Art enables us to find ourselves and lose ourselves at the same time
- Thomas Merton


Monday, December 27, 2010

Old Red Bin

Old Red Bin (24x36)

I really don't like the end result of this painting. It feels like I rushed it (which I did) and ended up with mediocrity. There is a long, unfortunate story that goes with it.

Years ago, I did another painting, just like this one (except much better) for my friend, Jenn. When my dad saw it, he asked if it was already taken. He loved it and wanted it; had a place all picked out for it. Of course, as we already know, it was Jenn's and he was out of luck. I promised to make him one soon.

Eighteen months pass.

I had started on the painting for dad but just couldn't get into it. It's excruciatingly difficult for me to do the same painting twice. I powered through and ended up with an acceptable result.

Tragedy strikes.

I wake up in the middle of the night to a horrendous crash. Panicked, I presumed someone had broken in and had become trapped in all my crap (not impossible, believe me). I anxiously crept out into the living room and found nothing. The "junk/everything else" room, however, held a dreadful sight. Dad's painting had fallen from the shelf it was drying on and landed perfectly on the corner of an old end table. Perfectly, meaning the corner had punctured a hole in the painting. Do you know how difficult it is to make a hole in canvas? It had to have fallen at such a perfect angle. I can appreciate that now. Then, I expressed a few choice words and cried. A lot.
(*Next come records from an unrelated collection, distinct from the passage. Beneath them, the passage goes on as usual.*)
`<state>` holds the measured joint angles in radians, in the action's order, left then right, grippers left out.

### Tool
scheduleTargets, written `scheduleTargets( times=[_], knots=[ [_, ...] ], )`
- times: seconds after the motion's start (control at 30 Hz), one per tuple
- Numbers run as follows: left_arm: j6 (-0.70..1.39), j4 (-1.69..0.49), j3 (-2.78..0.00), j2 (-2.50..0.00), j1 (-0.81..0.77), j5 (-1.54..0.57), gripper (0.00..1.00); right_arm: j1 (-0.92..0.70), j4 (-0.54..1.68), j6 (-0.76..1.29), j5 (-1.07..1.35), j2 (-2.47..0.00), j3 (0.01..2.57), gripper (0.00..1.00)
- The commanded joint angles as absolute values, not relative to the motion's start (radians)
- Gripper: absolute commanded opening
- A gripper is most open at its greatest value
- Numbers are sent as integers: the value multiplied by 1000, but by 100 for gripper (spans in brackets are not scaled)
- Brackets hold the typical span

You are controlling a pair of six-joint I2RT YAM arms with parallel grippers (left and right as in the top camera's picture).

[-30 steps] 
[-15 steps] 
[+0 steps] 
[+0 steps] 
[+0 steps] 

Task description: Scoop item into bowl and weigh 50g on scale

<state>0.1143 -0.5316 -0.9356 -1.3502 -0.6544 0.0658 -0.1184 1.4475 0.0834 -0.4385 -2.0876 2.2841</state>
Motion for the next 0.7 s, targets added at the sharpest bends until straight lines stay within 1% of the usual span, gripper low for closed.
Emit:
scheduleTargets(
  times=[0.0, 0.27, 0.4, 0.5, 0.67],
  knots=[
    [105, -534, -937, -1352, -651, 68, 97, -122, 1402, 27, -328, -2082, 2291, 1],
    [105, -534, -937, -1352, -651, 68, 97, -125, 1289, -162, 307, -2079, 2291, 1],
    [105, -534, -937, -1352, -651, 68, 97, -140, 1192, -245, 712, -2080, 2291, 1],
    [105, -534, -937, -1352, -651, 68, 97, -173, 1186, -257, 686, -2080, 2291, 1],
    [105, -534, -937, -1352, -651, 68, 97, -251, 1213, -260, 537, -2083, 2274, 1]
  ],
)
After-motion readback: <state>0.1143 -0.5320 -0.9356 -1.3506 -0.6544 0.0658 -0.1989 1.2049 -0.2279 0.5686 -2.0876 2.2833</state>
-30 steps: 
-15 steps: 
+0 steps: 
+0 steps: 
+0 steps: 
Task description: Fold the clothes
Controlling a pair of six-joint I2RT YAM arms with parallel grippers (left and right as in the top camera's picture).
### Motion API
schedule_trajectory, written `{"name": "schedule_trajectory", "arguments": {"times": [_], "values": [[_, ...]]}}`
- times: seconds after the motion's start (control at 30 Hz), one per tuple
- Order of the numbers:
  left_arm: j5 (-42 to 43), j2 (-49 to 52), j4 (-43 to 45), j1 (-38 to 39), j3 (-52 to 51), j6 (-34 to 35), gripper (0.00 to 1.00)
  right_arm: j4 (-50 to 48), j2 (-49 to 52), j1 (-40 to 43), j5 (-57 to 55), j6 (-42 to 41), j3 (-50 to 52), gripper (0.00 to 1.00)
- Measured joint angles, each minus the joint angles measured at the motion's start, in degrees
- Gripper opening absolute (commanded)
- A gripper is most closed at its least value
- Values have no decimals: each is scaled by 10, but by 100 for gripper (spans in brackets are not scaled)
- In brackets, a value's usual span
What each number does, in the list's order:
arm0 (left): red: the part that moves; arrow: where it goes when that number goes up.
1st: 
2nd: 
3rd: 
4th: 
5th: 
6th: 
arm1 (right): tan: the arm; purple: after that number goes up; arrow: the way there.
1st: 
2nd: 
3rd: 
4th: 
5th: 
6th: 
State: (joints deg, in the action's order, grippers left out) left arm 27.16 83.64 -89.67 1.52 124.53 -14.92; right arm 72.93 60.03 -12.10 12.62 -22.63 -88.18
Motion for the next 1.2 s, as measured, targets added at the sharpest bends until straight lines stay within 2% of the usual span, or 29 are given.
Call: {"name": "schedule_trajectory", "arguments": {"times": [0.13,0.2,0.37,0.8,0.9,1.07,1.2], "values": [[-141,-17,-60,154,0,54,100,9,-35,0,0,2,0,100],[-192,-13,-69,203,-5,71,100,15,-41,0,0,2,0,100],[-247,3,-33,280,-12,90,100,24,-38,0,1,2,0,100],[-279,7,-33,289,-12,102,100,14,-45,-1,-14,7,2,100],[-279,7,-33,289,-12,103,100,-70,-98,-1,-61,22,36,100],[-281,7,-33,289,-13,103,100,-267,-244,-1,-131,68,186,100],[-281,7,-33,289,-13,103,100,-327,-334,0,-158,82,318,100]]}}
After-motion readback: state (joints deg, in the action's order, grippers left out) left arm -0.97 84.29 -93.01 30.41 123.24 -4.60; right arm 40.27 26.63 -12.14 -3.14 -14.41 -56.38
For the longest time, I just didn't have the heart to start again. To paint the same thing. Again. Six more months passed before I worked on it again. I could barely get anything done on it. Finally, I packed everything up and took it to the farm. I sat in my parents' basement for an entire weekend and finished it. It's far from perfect but dad says he likes it. I maintain he only says so because he's my father and is WAY to nice to say otherwise.

It hangs above the fireplace in the living room. Everytime I'm home at the farm, I stare at it and feel like I need to paint him something new. Maybe I will. One of these days.